Con Pride, el director Matthew Warchus hizo su segunda incursión en el formato del largometraje 15 años después de Simpatico (1999). Antes se había hecho un nombre como director teatral con numerosas representaciones y reconocimientos a ambos lados del Atlántico. La influencia escénica es claramente evidente en su segunda película. Construye Pride como una obra de conjunto, en la que no se limita a ocuparse de las tribulaciones de un único protagonista, sino que se aventura en una muestra social de la nación británica a mediados de los años ochenta.

Warchus llena las dos horas de metraje con multitud de personajes y subtramas que hacen de Pride no solo un reflejo de la situación política y social de la Inglaterra de los 80, sino un mosaico atemporal sobre las diferencias sexuales y sociales entre las personas y cómo se enfrentan a ellas. El joven homosexual que teme salir del armario, el activista de pura cepa que hace de la lucha y la rebeldía su propósito en la vida, la superación de los prejuicios homófobos y, por supuesto, las consecuencias sanitarias y psicológicas de las enfermedades de transmisión sexual. Todo esto y mucho más tiene cabida en Pride y se une para formar un todo coherente.

La película tiene momentos realmente divertidos, pero nunca recurre al humor facilón. Utiliza clichés, pero no llega a caer en el ridículo. Por supuesto, hay escenas trágicas capaces de arrancar alguna que otra lágrima, pero en ningún momento llegan a empañar el tono positivo subyacente. Las interpretaciones del elenco contribuyen a dotar de humanidad a la película y tanto los actores más veteranos como los más inexpertos hacen un magnífico trabajo, evitando caer en el histrionismo y la artificiosidad tan habituales cuando se tratan estos temas.

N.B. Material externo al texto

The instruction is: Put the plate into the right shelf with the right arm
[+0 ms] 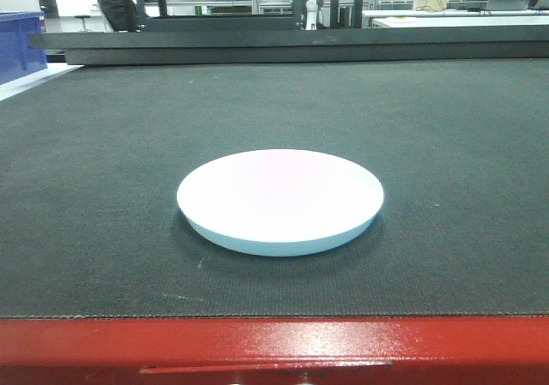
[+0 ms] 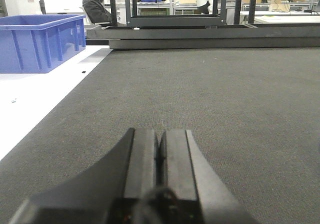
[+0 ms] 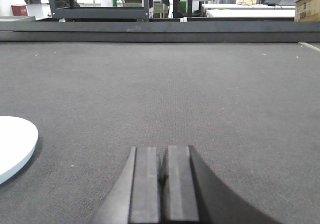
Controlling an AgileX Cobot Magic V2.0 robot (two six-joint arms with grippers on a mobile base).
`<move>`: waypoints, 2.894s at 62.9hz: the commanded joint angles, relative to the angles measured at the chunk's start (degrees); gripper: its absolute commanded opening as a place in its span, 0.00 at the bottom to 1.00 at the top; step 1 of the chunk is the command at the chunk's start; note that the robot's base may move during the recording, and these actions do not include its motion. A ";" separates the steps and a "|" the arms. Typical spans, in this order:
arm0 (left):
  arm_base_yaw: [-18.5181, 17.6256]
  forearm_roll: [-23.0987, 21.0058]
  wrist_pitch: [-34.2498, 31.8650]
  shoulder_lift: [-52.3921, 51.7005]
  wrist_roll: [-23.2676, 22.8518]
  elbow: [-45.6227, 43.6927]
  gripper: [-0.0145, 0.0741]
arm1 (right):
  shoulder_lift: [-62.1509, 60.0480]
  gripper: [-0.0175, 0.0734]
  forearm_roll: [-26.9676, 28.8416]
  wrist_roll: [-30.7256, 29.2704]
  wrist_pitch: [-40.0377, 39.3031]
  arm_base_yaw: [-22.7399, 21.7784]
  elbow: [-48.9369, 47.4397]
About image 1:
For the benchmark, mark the light blue round plate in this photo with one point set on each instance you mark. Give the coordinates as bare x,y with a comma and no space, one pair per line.
280,202

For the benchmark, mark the dark woven table mat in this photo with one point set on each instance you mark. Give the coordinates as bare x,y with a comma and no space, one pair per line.
91,160

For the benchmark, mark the white background table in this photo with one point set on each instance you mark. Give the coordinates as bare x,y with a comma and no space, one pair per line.
453,18

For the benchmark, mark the person in dark clothes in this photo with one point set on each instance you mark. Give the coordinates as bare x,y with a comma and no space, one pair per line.
120,14

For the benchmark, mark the black stool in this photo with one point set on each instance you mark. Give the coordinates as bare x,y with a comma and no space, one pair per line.
83,19

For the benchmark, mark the red metal table edge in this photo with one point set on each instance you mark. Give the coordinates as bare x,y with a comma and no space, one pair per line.
277,350

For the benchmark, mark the black stacked boards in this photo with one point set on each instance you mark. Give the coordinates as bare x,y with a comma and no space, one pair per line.
297,46

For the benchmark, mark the blue plastic crate far left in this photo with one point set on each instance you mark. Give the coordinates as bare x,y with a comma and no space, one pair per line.
18,59

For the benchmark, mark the black metal frame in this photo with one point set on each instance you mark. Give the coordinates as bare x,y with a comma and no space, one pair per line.
227,15

Han transcurrido casi 40 años desde los hechos que se narran en la película, pero su mensaje sigue siendo relevante en la actualidad. Pride trata, en última instancia, de solidaridad. Sobre luchar no solo por los intereses propios, sino también por los de otros que son vulnerables, y de que este movimiento también debe ser recíproco. Todos los que quieren trabajar por un mundo mejor y más justo deben estar unidos y dispuestos a mirar más allá de las diferencias. La lucha debe ser inclusiva, para que incluso quienes no encajan en la norma puedan sentirse bienvenidos. Lo privado, lo social, la identidad, la clase, la orientación, la etnia y mucho más son categorías en las que puede darse la opresión, y quien quiera luchar contra un tipo de opresión debe levantarse contra todos los tipos. De lo contrario, ¿de qué vale esa lucha?